=== Data for analysis ===

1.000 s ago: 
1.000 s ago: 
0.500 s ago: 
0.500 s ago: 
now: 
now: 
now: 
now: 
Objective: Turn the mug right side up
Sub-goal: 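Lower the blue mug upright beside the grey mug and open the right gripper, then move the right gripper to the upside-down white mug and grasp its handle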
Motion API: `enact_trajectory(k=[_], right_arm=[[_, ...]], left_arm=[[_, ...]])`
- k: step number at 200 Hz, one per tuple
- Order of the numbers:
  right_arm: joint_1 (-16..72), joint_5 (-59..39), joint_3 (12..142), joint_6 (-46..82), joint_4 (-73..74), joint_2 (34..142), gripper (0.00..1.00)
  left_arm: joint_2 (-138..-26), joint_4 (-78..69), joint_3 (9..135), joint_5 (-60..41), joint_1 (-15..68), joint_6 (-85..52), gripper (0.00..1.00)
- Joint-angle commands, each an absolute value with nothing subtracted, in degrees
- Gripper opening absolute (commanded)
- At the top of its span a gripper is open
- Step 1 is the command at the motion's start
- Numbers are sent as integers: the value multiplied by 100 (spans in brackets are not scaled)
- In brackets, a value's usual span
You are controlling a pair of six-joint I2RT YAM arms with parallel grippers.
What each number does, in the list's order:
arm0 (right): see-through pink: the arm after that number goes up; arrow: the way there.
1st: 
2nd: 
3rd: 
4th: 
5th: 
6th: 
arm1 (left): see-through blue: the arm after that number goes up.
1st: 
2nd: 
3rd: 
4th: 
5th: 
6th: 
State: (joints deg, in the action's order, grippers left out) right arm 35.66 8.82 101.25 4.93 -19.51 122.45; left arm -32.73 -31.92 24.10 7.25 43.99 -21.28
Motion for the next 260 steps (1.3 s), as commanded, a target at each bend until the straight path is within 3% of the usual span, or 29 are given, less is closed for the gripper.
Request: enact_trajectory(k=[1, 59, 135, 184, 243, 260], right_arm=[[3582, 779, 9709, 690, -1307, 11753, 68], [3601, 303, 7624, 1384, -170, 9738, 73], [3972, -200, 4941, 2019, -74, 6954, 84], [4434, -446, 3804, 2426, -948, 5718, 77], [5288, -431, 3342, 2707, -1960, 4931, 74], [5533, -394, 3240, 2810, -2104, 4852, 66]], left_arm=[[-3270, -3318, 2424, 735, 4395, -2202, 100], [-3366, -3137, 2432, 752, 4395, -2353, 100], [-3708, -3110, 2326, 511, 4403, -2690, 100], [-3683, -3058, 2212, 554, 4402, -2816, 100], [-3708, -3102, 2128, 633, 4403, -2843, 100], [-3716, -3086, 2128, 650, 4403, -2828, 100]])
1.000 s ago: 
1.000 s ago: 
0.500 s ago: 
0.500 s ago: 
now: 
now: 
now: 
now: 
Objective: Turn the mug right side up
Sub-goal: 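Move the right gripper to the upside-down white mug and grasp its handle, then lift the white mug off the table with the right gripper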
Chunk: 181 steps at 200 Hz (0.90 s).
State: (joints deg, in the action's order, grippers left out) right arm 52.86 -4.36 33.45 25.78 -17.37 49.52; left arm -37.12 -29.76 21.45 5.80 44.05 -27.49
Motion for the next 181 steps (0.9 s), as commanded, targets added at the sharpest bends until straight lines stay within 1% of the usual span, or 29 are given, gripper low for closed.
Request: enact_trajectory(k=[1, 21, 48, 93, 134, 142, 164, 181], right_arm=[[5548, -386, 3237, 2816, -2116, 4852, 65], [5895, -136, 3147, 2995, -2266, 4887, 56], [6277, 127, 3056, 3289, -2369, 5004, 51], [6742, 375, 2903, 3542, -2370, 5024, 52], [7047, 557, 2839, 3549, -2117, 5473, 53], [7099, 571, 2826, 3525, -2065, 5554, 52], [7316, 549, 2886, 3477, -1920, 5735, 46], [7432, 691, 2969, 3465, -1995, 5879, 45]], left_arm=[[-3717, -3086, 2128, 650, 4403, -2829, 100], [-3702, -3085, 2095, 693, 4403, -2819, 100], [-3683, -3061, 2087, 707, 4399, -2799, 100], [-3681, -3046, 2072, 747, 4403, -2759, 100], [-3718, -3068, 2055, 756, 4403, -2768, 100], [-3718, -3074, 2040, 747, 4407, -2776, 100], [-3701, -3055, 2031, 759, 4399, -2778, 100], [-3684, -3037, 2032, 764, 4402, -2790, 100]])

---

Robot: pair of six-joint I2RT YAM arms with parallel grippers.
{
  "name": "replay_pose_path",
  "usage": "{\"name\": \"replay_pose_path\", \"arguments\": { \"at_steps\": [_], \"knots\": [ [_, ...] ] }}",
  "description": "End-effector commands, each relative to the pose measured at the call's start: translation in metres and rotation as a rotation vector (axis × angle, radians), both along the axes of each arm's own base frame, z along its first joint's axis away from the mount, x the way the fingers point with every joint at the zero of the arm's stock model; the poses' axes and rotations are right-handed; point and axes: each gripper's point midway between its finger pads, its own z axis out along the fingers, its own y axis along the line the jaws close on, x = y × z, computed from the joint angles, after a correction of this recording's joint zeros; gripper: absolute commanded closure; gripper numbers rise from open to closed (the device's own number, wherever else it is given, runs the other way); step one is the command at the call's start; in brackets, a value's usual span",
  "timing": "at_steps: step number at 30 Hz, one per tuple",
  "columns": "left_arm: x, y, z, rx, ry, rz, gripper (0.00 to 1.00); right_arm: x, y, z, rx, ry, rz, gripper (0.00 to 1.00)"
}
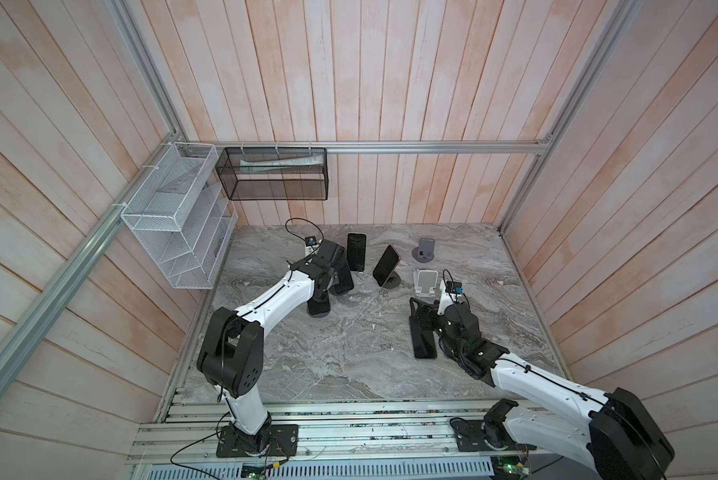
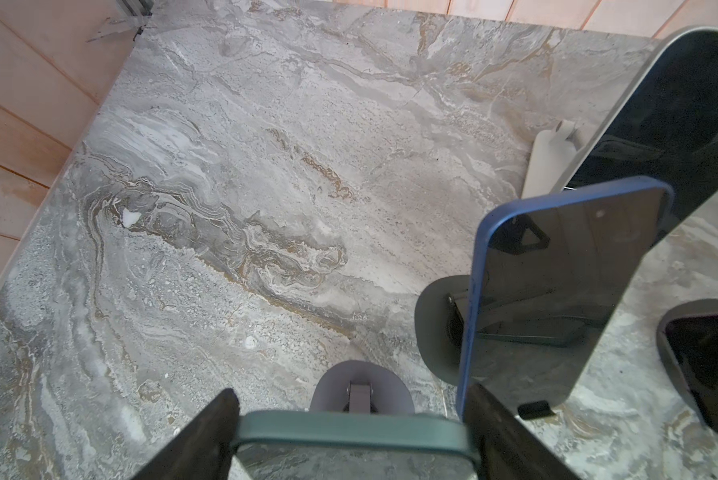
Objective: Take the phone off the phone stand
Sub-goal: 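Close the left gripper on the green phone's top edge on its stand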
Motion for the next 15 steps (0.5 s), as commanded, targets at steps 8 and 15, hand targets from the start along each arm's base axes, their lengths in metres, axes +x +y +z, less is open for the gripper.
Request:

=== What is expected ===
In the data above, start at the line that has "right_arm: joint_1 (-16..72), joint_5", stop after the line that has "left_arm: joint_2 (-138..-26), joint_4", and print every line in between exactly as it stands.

=== Written solution ===
  right_arm: joint_1 (-16..72), joint_5 (-59..39), joint_3 (12..142), joint_6 (-46..82), joint_4 (-73..74), joint_2 (34..142), gripper (0.00..1.00)
  left_arm: joint_2 (-138..-26), joint_4 (-78..69), joint_3 (9..135), joint_5 (-60..41), joint_1 (-15..68), joint_6 (-85..52), gripper (0.00..1.00)

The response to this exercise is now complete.